Out of the material that follows, write out exactly the lines from the line with "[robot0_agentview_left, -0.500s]" to the line with "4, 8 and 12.", both ends included, and no others.

======

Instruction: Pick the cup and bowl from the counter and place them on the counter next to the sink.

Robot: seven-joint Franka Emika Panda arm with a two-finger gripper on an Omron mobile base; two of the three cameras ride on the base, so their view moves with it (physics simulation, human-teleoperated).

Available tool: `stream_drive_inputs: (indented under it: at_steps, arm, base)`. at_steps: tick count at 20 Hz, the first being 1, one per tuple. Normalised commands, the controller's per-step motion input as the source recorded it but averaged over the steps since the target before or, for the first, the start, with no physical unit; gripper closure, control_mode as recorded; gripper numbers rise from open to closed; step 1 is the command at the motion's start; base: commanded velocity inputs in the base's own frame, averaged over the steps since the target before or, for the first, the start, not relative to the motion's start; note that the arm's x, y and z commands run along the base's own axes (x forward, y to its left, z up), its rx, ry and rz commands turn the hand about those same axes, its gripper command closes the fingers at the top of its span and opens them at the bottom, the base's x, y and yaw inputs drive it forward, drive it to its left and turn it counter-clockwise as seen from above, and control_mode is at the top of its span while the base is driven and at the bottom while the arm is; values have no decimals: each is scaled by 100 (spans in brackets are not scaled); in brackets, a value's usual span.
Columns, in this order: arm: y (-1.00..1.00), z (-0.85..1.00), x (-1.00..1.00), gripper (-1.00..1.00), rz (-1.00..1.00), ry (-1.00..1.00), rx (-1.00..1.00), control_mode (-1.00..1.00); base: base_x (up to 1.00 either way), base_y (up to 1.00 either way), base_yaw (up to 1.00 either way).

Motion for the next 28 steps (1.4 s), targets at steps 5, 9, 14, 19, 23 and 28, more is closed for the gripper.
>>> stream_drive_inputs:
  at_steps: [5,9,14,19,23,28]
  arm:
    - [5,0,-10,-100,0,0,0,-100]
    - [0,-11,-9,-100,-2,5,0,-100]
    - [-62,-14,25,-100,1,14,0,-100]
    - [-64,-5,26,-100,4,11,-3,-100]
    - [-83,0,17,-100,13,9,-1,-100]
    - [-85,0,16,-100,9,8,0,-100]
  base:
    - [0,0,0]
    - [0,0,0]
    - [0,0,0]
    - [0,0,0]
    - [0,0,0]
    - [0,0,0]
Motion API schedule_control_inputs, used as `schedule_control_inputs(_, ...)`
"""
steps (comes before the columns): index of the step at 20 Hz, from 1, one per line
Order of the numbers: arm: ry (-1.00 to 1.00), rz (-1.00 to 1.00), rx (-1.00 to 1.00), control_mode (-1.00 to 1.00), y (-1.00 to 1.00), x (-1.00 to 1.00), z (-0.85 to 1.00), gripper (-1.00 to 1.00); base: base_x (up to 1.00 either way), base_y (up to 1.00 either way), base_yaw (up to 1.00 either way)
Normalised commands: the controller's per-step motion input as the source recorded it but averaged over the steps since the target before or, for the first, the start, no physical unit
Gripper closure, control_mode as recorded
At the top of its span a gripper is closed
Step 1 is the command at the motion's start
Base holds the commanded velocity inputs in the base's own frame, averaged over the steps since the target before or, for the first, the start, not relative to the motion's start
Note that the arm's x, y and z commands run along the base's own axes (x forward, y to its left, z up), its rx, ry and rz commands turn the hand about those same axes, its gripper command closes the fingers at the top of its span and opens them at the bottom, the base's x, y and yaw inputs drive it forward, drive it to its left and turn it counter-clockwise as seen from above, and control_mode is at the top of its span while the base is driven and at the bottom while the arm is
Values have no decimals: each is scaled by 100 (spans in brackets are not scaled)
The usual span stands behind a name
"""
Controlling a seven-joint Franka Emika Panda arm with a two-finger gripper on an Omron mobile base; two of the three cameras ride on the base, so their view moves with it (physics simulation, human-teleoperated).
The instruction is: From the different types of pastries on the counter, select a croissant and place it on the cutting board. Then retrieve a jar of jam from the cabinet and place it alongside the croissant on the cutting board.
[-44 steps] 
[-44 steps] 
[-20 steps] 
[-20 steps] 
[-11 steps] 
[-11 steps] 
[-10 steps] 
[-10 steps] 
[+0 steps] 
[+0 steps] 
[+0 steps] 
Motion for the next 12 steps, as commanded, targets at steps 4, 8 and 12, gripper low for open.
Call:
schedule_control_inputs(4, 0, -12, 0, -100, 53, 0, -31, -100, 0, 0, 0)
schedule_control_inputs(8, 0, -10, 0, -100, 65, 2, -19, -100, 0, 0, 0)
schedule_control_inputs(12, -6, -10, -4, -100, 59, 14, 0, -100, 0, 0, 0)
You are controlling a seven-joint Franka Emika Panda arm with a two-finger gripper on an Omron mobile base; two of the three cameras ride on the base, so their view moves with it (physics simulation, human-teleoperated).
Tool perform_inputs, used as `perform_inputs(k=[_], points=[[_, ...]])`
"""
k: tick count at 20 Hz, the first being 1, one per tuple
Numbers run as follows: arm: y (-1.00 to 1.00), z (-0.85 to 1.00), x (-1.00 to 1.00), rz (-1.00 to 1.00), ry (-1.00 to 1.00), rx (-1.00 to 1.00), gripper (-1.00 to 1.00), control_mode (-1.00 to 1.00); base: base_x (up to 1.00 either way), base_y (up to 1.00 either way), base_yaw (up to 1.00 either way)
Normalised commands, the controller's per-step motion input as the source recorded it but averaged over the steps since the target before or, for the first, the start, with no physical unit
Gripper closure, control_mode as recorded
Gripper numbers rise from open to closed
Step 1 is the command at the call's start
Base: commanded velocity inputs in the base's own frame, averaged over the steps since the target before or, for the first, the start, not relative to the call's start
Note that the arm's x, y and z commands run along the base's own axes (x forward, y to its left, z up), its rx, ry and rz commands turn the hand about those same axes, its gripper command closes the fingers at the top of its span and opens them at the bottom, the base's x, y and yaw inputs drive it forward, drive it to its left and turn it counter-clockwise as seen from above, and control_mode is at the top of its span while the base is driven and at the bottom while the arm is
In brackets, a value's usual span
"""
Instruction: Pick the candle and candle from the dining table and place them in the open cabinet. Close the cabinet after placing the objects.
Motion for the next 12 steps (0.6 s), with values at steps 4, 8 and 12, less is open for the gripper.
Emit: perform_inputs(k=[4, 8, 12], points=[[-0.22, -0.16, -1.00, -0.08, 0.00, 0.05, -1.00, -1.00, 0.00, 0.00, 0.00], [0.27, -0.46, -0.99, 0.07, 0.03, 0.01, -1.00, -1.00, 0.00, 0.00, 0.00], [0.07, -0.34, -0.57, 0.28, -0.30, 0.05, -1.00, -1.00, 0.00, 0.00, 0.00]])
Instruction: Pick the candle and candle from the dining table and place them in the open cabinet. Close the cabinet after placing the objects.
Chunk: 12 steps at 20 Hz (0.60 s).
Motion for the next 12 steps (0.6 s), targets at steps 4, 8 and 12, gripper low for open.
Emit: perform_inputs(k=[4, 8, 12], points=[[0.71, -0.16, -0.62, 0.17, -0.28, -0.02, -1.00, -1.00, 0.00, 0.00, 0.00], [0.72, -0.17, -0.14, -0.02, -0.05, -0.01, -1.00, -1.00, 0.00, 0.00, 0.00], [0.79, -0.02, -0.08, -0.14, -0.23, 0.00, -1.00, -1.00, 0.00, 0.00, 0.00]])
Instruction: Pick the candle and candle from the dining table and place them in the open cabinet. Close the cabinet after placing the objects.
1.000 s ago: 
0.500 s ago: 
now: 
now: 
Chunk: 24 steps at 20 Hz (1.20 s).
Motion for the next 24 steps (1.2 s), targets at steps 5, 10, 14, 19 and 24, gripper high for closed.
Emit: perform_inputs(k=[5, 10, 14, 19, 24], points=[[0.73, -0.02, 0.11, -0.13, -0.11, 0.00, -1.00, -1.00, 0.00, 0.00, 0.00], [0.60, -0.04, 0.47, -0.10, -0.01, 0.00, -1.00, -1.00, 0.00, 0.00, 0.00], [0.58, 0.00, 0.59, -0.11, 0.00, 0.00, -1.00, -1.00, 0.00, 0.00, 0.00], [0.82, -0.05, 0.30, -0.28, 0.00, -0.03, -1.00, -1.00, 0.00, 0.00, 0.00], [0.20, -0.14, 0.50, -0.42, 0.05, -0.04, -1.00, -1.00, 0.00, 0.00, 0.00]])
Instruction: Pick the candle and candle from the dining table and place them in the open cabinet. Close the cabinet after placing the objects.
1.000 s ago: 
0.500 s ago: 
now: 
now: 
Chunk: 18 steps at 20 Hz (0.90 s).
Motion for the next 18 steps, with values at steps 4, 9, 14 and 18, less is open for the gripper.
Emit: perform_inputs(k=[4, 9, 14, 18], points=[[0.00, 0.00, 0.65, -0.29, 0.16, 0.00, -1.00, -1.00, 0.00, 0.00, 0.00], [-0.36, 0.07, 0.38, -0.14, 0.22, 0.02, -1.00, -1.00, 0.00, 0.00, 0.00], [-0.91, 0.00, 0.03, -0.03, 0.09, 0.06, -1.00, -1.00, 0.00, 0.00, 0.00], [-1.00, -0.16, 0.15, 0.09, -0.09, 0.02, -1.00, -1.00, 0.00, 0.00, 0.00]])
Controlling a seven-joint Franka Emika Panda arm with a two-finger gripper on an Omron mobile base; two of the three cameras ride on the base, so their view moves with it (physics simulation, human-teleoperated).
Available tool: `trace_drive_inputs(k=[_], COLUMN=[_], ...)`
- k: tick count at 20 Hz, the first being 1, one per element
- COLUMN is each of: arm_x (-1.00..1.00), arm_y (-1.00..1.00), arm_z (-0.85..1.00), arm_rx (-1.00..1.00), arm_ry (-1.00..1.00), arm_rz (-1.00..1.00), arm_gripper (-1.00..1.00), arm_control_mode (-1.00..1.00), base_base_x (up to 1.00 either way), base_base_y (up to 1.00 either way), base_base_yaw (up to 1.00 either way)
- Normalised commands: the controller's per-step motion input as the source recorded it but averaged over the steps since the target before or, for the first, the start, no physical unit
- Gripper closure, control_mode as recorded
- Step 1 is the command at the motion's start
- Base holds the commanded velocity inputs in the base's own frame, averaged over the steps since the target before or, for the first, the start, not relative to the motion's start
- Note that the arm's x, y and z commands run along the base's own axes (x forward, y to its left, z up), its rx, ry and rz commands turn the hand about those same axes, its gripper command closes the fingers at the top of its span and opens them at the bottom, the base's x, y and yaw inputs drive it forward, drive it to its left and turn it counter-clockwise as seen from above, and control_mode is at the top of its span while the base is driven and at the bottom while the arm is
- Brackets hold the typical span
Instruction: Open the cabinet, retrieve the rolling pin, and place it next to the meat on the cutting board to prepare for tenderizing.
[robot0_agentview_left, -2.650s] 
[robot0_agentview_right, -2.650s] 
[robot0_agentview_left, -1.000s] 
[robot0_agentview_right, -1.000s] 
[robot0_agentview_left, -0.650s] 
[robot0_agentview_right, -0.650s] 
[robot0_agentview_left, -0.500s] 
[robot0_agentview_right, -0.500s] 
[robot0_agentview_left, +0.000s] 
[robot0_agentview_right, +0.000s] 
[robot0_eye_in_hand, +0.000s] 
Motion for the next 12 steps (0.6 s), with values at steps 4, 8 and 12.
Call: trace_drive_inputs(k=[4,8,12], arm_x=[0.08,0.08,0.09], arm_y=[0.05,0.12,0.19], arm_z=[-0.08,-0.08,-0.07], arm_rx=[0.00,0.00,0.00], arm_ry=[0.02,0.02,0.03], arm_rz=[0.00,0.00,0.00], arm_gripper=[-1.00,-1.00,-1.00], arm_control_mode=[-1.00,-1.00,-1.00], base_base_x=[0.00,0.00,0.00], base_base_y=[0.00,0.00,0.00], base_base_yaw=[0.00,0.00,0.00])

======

EXERCISE RESPONSE
[robot0_agentview_left, -0.500s] 
[robot0_agentview_right, -0.500s] 
[robot0_agentview_left, +0.000s] 
[robot0_agentview_right, +0.000s] 
[robot0_eye_in_hand, +0.000s] 
Motion for the next 12 steps (0.6 s), with values at steps 4, 8 and 12.

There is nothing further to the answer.